Despite reports by Kenyan officials that two or three Americans took part in the weekend attack on the Westgate mall in Nairobi, U.S. officials say it’s still unclear if any Americans participated.

U.S. counter-terrorism operations in Somalia have been far less frequent than those targeting Al Qaeda militants in Pakistan and Yemen. A single U.S. drone strike was reported last year in Somalia and none this year, according to the Bureau of Investigative Journalism, a London-based advocacy group that tracks U.S. drone attacks.

Early in his first term, President Obama rejected proposals from the U.S. military to target and destroy Shabab training camps, U.S. officials have said.

The attack on the Westgate mall in Nairobi is an example of “what Al Shabab used to do,” said a U.S. intelligence official who asked for anonymity because he was not authorized to be quoted discussing classified analysis. “Then Shabab tried to govern, and they found out how hard that is.

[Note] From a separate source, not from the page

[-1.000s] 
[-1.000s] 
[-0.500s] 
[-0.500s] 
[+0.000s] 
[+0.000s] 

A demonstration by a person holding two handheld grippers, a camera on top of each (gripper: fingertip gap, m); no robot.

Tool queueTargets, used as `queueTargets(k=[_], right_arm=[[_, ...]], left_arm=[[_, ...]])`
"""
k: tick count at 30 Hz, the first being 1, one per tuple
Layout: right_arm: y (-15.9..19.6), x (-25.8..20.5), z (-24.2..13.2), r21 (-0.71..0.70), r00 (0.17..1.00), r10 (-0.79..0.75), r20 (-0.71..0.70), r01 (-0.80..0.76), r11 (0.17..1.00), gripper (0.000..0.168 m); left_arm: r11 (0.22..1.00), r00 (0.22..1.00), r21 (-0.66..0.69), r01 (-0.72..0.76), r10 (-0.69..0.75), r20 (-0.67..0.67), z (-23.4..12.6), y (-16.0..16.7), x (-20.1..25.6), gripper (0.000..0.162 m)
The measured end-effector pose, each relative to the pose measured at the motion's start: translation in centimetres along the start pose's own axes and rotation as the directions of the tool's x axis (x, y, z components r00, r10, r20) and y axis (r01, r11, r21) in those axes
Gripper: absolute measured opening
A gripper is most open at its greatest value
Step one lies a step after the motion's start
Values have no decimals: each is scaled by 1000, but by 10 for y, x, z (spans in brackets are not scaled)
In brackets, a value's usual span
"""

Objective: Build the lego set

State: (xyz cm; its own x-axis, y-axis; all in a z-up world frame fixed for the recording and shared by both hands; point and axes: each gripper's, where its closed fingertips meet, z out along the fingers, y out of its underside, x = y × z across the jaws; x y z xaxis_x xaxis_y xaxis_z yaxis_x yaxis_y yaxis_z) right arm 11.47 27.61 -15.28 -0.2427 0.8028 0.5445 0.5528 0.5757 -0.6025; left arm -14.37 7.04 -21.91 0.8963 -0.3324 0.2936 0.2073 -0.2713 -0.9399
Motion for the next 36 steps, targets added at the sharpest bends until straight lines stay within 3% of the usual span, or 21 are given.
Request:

They had to defend territory, provide services. This could just be them rotating back to what they were, an insurgency. They are using this as a mechanism for recruiting.”

The U.S. does not want to posture itself as being at war with Shabab, even though the group technically merged with Al Qaeda in 2012, a second official said, because most Shabab fighters do not aspire to commit international terrorism.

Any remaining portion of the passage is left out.